Fairness


While you listen to the normal posturing about how “the rich” (generally undefined) aren’t paying “their fair share” (also generally undefined) in taxes, it might help to bear in mind that, while the U. S. tax system overall is sligntly regressive the tax systems in other OECD countries tend to be very regressive, particularly when you take value-added taxes into account.

As you can see from the chart above payroll taxes in the U. S. are pretty closely aligned with other countries in the “Anglosphere” with which we have much more in common culturally than we do with, say, France or Germany which have significantly higher payroll taxes than we do. Plus VATs which are highly regressive.

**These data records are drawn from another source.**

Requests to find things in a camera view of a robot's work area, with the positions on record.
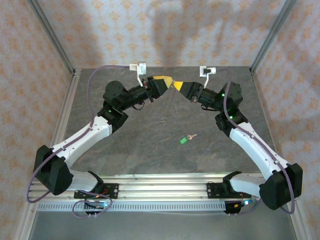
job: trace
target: floor
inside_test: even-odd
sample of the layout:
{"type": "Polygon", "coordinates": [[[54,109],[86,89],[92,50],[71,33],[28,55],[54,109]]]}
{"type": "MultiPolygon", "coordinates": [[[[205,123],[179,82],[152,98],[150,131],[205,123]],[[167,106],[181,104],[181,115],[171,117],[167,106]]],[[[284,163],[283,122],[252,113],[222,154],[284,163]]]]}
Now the floor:
{"type": "MultiPolygon", "coordinates": [[[[72,105],[66,137],[90,121],[86,98],[87,81],[93,69],[83,69],[72,105]]],[[[198,67],[148,67],[147,75],[167,75],[176,81],[205,82],[198,67]]],[[[218,67],[210,76],[208,89],[219,90],[230,79],[241,85],[240,110],[256,132],[273,147],[254,82],[248,67],[218,67]]],[[[98,112],[110,81],[120,81],[125,88],[137,86],[136,73],[127,69],[103,69],[93,79],[92,105],[98,112]]],[[[190,103],[175,88],[141,111],[126,110],[125,124],[101,140],[72,166],[78,171],[93,171],[100,176],[118,174],[173,174],[255,172],[256,165],[246,153],[216,126],[216,113],[204,111],[199,103],[190,103]],[[197,134],[181,145],[187,135],[197,134]]]]}

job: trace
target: orange patterned wall
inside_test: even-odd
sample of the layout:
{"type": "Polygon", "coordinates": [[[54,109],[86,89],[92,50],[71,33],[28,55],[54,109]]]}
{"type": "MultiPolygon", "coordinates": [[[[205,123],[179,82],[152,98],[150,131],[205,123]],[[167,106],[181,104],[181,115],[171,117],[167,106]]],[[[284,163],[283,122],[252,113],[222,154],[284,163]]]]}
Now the orange patterned wall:
{"type": "Polygon", "coordinates": [[[11,240],[70,75],[26,0],[1,1],[0,32],[0,239],[11,240]]]}
{"type": "Polygon", "coordinates": [[[285,0],[40,0],[75,68],[250,66],[285,0]]]}
{"type": "Polygon", "coordinates": [[[295,4],[257,71],[277,150],[304,171],[301,198],[313,239],[320,236],[320,4],[295,4]]]}

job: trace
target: purple cable
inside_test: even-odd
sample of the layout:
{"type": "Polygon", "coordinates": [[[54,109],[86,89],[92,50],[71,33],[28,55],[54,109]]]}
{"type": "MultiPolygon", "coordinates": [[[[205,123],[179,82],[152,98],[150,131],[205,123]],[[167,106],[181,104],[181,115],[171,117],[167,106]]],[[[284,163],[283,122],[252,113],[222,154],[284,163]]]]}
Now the purple cable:
{"type": "MultiPolygon", "coordinates": [[[[252,136],[252,134],[248,131],[246,131],[245,129],[243,129],[242,127],[240,127],[239,125],[237,125],[230,117],[228,114],[228,110],[227,110],[227,97],[228,97],[228,92],[229,92],[229,88],[231,85],[231,81],[229,81],[226,85],[225,88],[225,94],[224,94],[224,98],[223,98],[223,111],[224,114],[226,116],[226,118],[229,120],[229,122],[234,125],[236,128],[238,128],[239,130],[241,130],[242,132],[244,132],[245,134],[247,134],[249,137],[252,136]]],[[[272,154],[272,152],[259,140],[257,139],[255,136],[252,137],[262,148],[263,150],[266,151],[266,153],[271,157],[271,159],[275,162],[277,161],[277,159],[274,157],[274,155],[272,154]]],[[[290,191],[290,198],[291,198],[291,210],[288,211],[286,209],[284,209],[283,207],[281,207],[281,209],[286,212],[287,214],[293,214],[295,212],[295,195],[294,195],[294,190],[289,178],[288,173],[286,172],[285,168],[278,162],[277,166],[281,169],[281,171],[284,174],[284,177],[286,179],[286,182],[288,184],[289,187],[289,191],[290,191]]]]}
{"type": "Polygon", "coordinates": [[[91,129],[91,127],[93,126],[94,124],[94,120],[95,120],[95,113],[94,113],[94,110],[91,106],[91,100],[90,100],[90,86],[91,86],[91,82],[92,82],[92,79],[94,78],[95,74],[97,73],[97,71],[99,71],[100,69],[107,69],[107,68],[118,68],[118,69],[128,69],[129,66],[120,66],[120,65],[104,65],[104,66],[101,66],[101,67],[98,67],[97,69],[95,69],[93,71],[93,73],[90,75],[89,77],[89,80],[88,80],[88,84],[87,84],[87,88],[86,88],[86,96],[87,96],[87,99],[88,99],[88,105],[89,105],[89,108],[90,108],[90,112],[91,112],[91,121],[90,121],[90,125],[89,127],[80,135],[78,136],[77,138],[75,138],[74,140],[72,140],[71,142],[67,143],[66,145],[64,145],[62,148],[59,148],[58,150],[56,150],[55,152],[53,152],[50,156],[48,156],[36,169],[35,171],[33,172],[29,182],[28,182],[28,185],[27,185],[27,188],[26,188],[26,191],[25,191],[25,200],[30,203],[30,204],[34,204],[34,203],[37,203],[39,202],[40,200],[42,200],[45,196],[47,196],[50,191],[47,191],[45,194],[43,194],[42,196],[40,196],[39,198],[37,198],[36,200],[30,200],[29,198],[29,192],[30,192],[30,187],[32,185],[32,182],[33,180],[35,179],[36,175],[38,174],[38,172],[40,171],[40,169],[47,163],[49,162],[55,155],[57,155],[58,153],[60,153],[63,149],[69,147],[70,145],[74,144],[75,142],[77,142],[78,140],[82,139],[91,129]]]}
{"type": "MultiPolygon", "coordinates": [[[[113,201],[112,201],[112,199],[111,199],[110,197],[108,197],[107,195],[98,194],[98,193],[93,193],[93,192],[89,192],[89,191],[83,191],[83,190],[80,190],[80,192],[85,193],[85,194],[89,194],[89,195],[92,195],[92,196],[99,196],[99,197],[106,198],[106,199],[109,199],[109,200],[110,200],[110,203],[108,204],[108,206],[107,206],[104,210],[102,210],[102,211],[99,212],[99,213],[95,213],[95,214],[94,214],[95,217],[97,217],[97,216],[105,213],[105,212],[106,212],[109,208],[111,208],[111,206],[112,206],[113,201]]],[[[104,203],[104,202],[103,202],[103,201],[88,201],[88,200],[80,200],[80,201],[77,201],[77,202],[73,205],[73,207],[72,207],[72,213],[73,213],[73,215],[74,215],[76,218],[78,218],[78,219],[84,219],[84,218],[90,218],[91,215],[90,215],[90,214],[89,214],[89,215],[84,215],[84,216],[77,215],[77,214],[75,213],[75,207],[76,207],[76,205],[79,204],[79,203],[87,203],[87,204],[98,203],[98,204],[100,204],[100,203],[104,203]]]]}

Following up on my previous post one of the ways in which the U. S. is an outlier is that we tend to trust our government much less than people in other Anglosphere countries or major economies. Opinions may differ on that but I think one of the factors is that our government is less trustworthy than theirs.

Just for the record I think we should move to a tax system that resembles the one described here. That would, however, deprive politicians of an issue on which to campaign so I don’t expect it to happen.

4 comments… add one
  • Grey Shambler Link

    Countries such as Greece are notorious for high levels of tax evasion and lax enforcement.
    Probably reflected in their nominal rates.
    IOW probably evens out.

  • Drew Link

    I continue to be troubled by the payroll taxes as regressive label.

    When people make an explicit deal that if they pay SS or Medicare taxes and then later get SS and Medicare benefits they are in effect pre-buying services, or, forced saving for future return payments. If a person privately saved a portion of their earnings to be used later for retirement expenditures or medical services (or private insurance premiums) we wouldn’t be describing that as regressive. We’d call it saving for retirement.

    The biggest issue with the payroll tax/SS and Medicare situation is its efficiency. Why send your money to Washington in the first place? (There are reasons people don’t like to talk about). Returns stink and time value clouds the issue. Pay in and pay out are imbalanced. And administration costs high.

    If the cap on payroll taxes was raised or uncapped while the benefits remained unchanged then what we are really talking about is a bald faced transfer payments/wealth redistribution scheme. That’s a marketing problem for the politicians as the rich already overwhelmingly fund other government services.

    From where I sit, describing payroll taxes as regressive is a politically driven label, not one based in financial reality.

  • The main source of regressivity is the VAT as it is implemented in European countries.

  • Drew Link

    VAT

    Indeed. Similar to our sales tax.